A vast, costly and harmful plan by the national government for the electric energy generation is going to be put into effect for mining corporations and paid for by all of Argentina's citizens.

Five reservoirs will be built in Patagonia, in the area of the Andes mountain range, to provide energy for the newly projected mega-mining works. The information about the effects these reservoirs will have on the environment show that they will cause serious damage to the wealth and natural resources of the area. They are quickly being put into effect and are planning new thermal power stations to produce electricity needed for the new mines. For example, the plan for a new thermal power station in Rio Turbio, to give free electricity to the mega-mine in Santa Cruz.

Furthermore, our country, in accordance with the announcement made by the government in August of 2006, will suffer a wave of nuclear technology. The National Atomic Plan projects that the nuclear centre in Embalse, Cordoba, which is obsolete and should be put out of service immediately before it produces a serious accident, will be subjected to modifications and repairs. Starting in 2009, at a cost of more than 1200 million pesos, these repairs will allow it to be used for another 25 years. They want to do the same to Atucha 1. To calm any of the residents' fears, they say "it's like rectifying a car motor" 49. The Atucha 2 centre will be built at a cost of 1800 million pesos. When this is ready, close to 2010, they will commence the construction of another large centre, 1000 megawatts, at an estimated cost of more than 6000 million pesos.
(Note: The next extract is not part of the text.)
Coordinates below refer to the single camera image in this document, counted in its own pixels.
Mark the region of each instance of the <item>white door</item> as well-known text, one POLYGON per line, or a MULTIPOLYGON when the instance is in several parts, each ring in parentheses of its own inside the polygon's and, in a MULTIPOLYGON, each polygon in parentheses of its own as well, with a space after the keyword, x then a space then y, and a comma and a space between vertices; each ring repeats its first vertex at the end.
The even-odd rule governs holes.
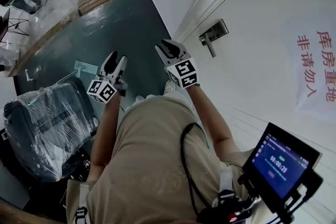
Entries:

The Uranium enrichment plant in Pilcaniyea, close to Bariloche, will be reactivated as well as that of heavy water in Arroyito, in Neuquen. Also in Sierra Pintada, Mendoza, even though now, thanks to the Cobos Law (7722), this is prohibited. There are new undertakings being promoted by the National Commission of Atomic Energy to extract more uranium. The entire plan, driven by the then-president Néstor Kirchner adds up to a cost of 8500 million dollars at the end of eight years.

Upon preparing an undertaking for uranium mining in Mendoza, Cordoba, the National Commission of Atomic Energy summoned a public audience to who they were to present the project. Many people from the country, concerned by the energy and contamination problem, attended the event paying its fees from their own pockets. Upon realizing that the majority opposed the project, the National Commission of Atomic Energy cancelled the public audience, leaving the citizens waiting.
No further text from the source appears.